• _WHAT THE TASK REQUIRES_: Set all the entries down again, unaltered.

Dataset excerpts
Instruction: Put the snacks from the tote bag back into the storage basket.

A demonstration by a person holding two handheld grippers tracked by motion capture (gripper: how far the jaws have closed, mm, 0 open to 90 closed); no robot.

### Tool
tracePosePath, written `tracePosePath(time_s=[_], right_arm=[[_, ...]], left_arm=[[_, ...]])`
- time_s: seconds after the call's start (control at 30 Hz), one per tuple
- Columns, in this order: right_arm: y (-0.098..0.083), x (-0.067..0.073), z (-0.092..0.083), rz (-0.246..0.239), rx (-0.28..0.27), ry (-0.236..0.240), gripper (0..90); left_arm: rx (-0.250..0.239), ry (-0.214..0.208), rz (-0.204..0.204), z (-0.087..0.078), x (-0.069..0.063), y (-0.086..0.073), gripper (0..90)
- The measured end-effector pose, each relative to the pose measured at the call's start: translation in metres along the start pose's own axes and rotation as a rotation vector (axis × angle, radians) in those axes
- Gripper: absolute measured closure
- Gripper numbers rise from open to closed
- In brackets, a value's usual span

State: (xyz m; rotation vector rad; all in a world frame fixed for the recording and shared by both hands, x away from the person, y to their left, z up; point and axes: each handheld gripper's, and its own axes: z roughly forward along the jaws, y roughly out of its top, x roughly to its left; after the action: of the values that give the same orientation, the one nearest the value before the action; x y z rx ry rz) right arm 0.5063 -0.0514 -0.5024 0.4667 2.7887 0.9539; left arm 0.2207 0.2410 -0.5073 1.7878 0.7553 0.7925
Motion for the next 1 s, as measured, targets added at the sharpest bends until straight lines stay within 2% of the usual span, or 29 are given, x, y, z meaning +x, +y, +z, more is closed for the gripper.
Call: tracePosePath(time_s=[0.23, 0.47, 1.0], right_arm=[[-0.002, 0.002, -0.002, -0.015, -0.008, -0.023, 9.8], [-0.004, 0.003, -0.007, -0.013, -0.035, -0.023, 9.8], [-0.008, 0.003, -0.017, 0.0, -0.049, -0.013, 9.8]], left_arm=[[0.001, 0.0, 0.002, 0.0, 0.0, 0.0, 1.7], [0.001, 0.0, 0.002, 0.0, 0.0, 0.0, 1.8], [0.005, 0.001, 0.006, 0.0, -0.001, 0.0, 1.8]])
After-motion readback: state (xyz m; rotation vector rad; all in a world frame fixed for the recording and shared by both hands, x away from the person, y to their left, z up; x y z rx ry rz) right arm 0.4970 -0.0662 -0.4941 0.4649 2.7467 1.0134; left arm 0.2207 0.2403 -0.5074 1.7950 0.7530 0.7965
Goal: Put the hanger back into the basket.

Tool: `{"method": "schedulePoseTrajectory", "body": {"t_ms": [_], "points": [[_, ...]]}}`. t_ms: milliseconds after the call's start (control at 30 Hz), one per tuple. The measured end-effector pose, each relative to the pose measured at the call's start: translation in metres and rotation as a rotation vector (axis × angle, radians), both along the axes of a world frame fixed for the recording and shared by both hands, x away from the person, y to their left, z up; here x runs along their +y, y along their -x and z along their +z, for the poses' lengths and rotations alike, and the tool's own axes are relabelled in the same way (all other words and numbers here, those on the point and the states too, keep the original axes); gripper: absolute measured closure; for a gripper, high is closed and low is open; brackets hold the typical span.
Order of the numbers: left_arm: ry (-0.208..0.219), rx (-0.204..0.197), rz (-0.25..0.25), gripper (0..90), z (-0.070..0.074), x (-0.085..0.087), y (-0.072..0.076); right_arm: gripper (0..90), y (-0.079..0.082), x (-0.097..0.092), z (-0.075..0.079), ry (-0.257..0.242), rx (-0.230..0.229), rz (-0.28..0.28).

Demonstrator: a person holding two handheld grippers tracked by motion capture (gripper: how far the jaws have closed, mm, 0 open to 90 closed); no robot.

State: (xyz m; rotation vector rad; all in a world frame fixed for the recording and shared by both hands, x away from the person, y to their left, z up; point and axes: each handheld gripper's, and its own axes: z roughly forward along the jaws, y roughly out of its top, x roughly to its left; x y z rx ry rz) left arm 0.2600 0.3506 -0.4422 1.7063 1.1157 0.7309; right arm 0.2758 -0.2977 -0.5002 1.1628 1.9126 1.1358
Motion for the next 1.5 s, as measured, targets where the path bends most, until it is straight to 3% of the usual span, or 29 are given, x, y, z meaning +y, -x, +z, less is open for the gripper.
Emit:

• _WRITTEN ANSWER_:
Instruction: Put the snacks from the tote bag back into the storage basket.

A demonstration by a person holding two handheld grippers tracked by motion capture (gripper: how far the jaws have closed, mm, 0 open to 90 closed); no robot.

### Tool
tracePosePath, written `tracePosePath(time_s=[_], right_arm=[[_, ...]], left_arm=[[_, ...]])`
- time_s: seconds after the call's start (control at 30 Hz), one per tuple
- Columns, in this order: right_arm: y (-0.098..0.083), x (-0.067..0.073), z (-0.092..0.083), rz (-0.246..0.239), rx (-0.28..0.27), ry (-0.236..0.240), gripper (0..90); left_arm: rx (-0.250..0.239), ry (-0.214..0.208), rz (-0.204..0.204), z (-0.087..0.078), x (-0.069..0.063), y (-0.086..0.073), gripper (0..90)
- The measured end-effector pose, each relative to the pose measured at the call's start: translation in metres along the start pose's own axes and rotation as a rotation vector (axis × angle, radians) in those axes
- Gripper: absolute measured closure
- Gripper numbers rise from open to closed
- In brackets, a value's usual span

State: (xyz m; rotation vector rad; all in a world frame fixed for the recording and shared by both hands, x away from the person, y to their left, z up; point and axes: each handheld gripper's, and its own axes: z roughly forward along the jaws, y roughly out of its top, x roughly to its left; after the action: of the values that give the same orientation, the one nearest the value before the action; x y z rx ry rz) right arm 0.5063 -0.0514 -0.5024 0.4667 2.7887 0.9539; left arm 0.2207 0.2410 -0.5073 1.7878 0.7553 0.7925
Motion for the next 1 s, as measured, targets added at the sharpest bends until straight lines stay within 2% of the usual span, or 29 are given, x, y, z meaning +x, +y, +z, more is closed for the gripper.
Call: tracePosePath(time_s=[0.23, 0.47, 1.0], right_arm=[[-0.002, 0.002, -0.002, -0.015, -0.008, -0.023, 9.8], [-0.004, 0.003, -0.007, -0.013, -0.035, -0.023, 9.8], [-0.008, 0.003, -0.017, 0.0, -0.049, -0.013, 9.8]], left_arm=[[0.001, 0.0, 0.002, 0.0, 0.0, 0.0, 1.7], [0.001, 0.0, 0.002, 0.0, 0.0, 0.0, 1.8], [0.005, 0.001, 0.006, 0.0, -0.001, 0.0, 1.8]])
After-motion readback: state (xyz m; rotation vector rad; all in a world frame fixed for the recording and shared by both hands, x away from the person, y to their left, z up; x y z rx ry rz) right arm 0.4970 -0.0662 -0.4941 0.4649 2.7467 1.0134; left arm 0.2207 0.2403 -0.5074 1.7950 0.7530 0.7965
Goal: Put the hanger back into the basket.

Tool: `{"method": "schedulePoseTrajectory", "body": {"t_ms": [_], "points": [[_, ...]]}}`. t_ms: milliseconds after the call's start (control at 30 Hz), one per tuple. The measured end-effector pose, each relative to the pose measured at the call's start: translation in metres and rotation as a rotation vector (axis × angle, radians), both along the axes of a world frame fixed for the recording and shared by both hands, x away from the person, y to their left, z up; here x runs along their +y, y along their -x and z along their +z, for the poses' lengths and rotations alike, and the tool's own axes are relabelled in the same way (all other words and numbers here, those on the point and the states too, keep the original axes); gripper: absolute measured closure; for a gripper, high is closed and low is open; brackets hold the typical span.
Order of the numbers: left_arm: ry (-0.208..0.219), rx (-0.204..0.197), rz (-0.25..0.25), gripper (0..90), z (-0.070..0.074), x (-0.085..0.087), y (-0.072..0.076); right_arm: gripper (0..90), y (-0.079..0.082), x (-0.097..0.092), z (-0.075..0.079), ry (-0.257..0.242), rx (-0.230..0.229), rz (-0.28..0.28).

Demonstrator: a person holding two handheld grippers tracked by motion capture (gripper: how far the jaws have closed, mm, 0 open to 90 closed); no robot.

State: (xyz m; rotation vector rad; all in a world frame fixed for the recording and shared by both hands, x away from the person, y to their left, z up; point and axes: each handheld gripper's, and its own axes: z roughly forward along the jaws, y roughly out of its top, x roughly to its left; x y z rx ry rz) left arm 0.2600 0.3506 -0.4422 1.7063 1.1157 0.7309; right arm 0.2758 -0.2977 -0.5002 1.1628 1.9126 1.1358
Motion for the next 1.5 s, as measured, targets where the path bends most, until it is straight to 3% of the usual span, or 29 are given, x, y, z meaning +y, -x, +z, less is open for the gripper.
Emit:

The answer contains nothing further.